UTAH (ABC4) — Pain and heartache pervaded the country following a shooting at an LGBTQ night club in Colorado Springs last Saturday, Nov. 19. Here in Utah, several LGBTQ groups are in mourning.
Jakey Siolo, the director of the Nuanua Collective, stood solemnly against a backdrop of hundreds of transgender flags at Washington Square Park this Monday morning. Last weekend’s shooting came during Transgender Awareness Week and right before Sunday’s Transgender Day of Remembrance, where memorials and vigils are held to remember transgender people whose lives have been lost from acts of violence.
“I think I am tired of waking up and reading about safe, inclusive spaces that are terrorized by violence,” Siolo said.
Police say a gunman opened fire at Club Q, an LGBTQ nightclub, in Colorado Springs, Colo., on Nov. 19, killing five people and injuring 25.
“My heart goes out to everyone who has been affected by this, and the pain and suffering it has caused them… I just send my love,” said Jordan Jackson, the executive director of LGBTQ.UT.
This weekend was especially heartbreaking when the 2016 mass shooting at Pulse, an LGBTQ nightclub in Orlando, Flo., that left 49 dead is still on many people’s minds.
“What went through my mind first was the Pulse night club shooting and just how history and society haven’t changed a whole lot,” Jackson said.
Siolo commented that events like these do stick with him and his friends when they go to LGBTQ clubs or bars.
“It’s sad because my friends and I do joke about where are the exits,” Siolo said.
He added that now is the time for conversations to prevent any more of these tragedies.
“We need to have those hard conversations. What are the risks of going to local gay bars and what is the community response we will have? I think it’s important we prepare for cases like that,” Siolo said. “I think it’s important we take our voice and allyship further than posting and resharing this tragedy. Continually, we see thoughts and prayers after an event like this, and then we will forget about it this coming Monday. It’s important we don’t forget about it and actually take it to action and implement, whether it be policies or community change.”
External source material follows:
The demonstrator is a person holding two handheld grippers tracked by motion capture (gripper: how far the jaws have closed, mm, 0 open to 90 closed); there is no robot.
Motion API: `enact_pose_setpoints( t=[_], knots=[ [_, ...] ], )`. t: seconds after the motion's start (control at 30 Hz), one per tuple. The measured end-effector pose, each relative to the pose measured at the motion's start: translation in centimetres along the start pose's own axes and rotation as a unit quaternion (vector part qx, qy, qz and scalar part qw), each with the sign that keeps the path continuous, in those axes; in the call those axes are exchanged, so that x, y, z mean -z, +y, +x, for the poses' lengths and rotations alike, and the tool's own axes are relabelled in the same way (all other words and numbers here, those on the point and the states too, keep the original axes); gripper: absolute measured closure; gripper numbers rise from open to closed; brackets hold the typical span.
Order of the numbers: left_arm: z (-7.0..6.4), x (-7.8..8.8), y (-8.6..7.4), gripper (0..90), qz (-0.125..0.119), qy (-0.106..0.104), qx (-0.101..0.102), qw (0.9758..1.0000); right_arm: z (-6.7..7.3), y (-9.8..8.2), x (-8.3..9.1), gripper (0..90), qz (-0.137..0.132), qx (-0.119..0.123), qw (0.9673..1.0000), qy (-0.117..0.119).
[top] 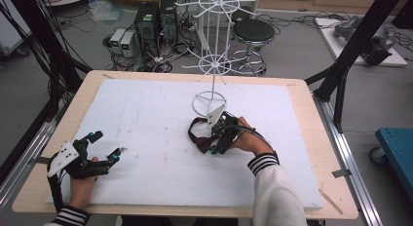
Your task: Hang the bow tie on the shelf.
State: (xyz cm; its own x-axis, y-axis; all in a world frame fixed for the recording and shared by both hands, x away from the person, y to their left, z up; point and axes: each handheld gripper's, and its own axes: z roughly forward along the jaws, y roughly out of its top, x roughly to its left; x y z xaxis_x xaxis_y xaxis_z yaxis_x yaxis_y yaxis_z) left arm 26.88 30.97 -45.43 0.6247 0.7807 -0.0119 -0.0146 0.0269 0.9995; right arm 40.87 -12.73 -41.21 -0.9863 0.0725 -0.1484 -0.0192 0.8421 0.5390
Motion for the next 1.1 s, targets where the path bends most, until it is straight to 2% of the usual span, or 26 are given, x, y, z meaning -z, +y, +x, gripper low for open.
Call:
enact_pose_setpoints(
  t=[0.23, 0.3, 0.33, 0.5, 0.67, 0.87, 0.93, 1.0, 1.03, 1.07, 1.1],
  knots=[
    [-0.01, -0.01, 0.0, 6.2, 0.0, 0.0, 0.0, 1.0, -0.04, 0.03, -0.23, 8.1, 0.009, 0.008, 0.9999, 0.0],
    [0.0, 0.0, 0.0, 6.2, 0.0, 0.0, 0.0, 1.0, 0.01, 0.09, -0.18, 20.4, 0.009, 0.008, 0.9998, 0.016],
    [0.0, 0.0, 0.0, 6.2, 0.0, 0.0, 0.0, 1.0, 0.02, 0.15, -0.19, 20.6, 0.006, 0.017, 0.9997, 0.018],
    [-0.02, 0.0, -0.01, 6.2, 0.0, 0.0, 0.001, 1.0, 0.03, 0.17, -0.25, 25.8, 0.015, 0.021, 0.9995, 0.02],
    [-0.02, 0.0, -0.01, 6.2, 0.0, 0.0, 0.001, 1.0, -0.13, 0.17, -0.32, 35.5, 0.019, 0.03, 0.999, 0.025],
    [0.0, 0.0, 0.0, 6.2, 0.0, 0.0, 0.0, 1.0, -0.22, 0.12, -0.39, 46.0, 0.024, 0.026, 0.999, 0.028],
    [-0.02, 0.0, 0.0, 6.2, 0.0, 0.0, 0.001, 1.0, -0.34, 0.14, -0.68, 51.7, 0.023, 0.037, 0.9985, 0.032],
    [-0.02, 0.0, -0.01, 6.2, -0.001, 0.0, 0.001, 1.0, -0.26, 0.14, -0.66, 54.1, 0.026, 0.032, 0.9988, 0.027],
    [0.0, 0.01, 0.0, 6.2, 0.0, 0.0, 0.0, 1.0, -0.87, 0.24, -0.98, 57.4, 0.005, 0.065, 0.9976, 0.022],
    [0.0, 0.0, 0.0, 6.2, 0.0, 0.0, 0.0, 1.0, -0.15, 0.15, -0.41, 64.6, 0.043, 0.005, 0.9988, 0.022],
    [-0.02, 0.0, -0.01, 6.2, -0.001, 0.0, 0.001, 1.0, -0.15, 0.15, -0.41, 64.6, 0.043, 0.005, 0.9988, 0.022]
  ],
)
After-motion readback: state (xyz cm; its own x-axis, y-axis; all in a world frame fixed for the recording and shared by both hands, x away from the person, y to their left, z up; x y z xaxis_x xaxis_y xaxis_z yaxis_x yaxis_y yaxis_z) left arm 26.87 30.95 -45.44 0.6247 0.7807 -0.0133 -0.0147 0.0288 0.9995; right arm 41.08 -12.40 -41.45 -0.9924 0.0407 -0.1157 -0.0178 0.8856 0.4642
He also said it’s important to come together following such a devastating event and make sure your LGBTQ loved ones feel supported.
“It’s just like…fine grounding ourselves, reconnecting with one another, reconnecting with our community, checking in with one another,” he said. “Be vocal — Expressing how you feel about it, demanding change, both on a city level and on the [Capitol Hill] through legislation.”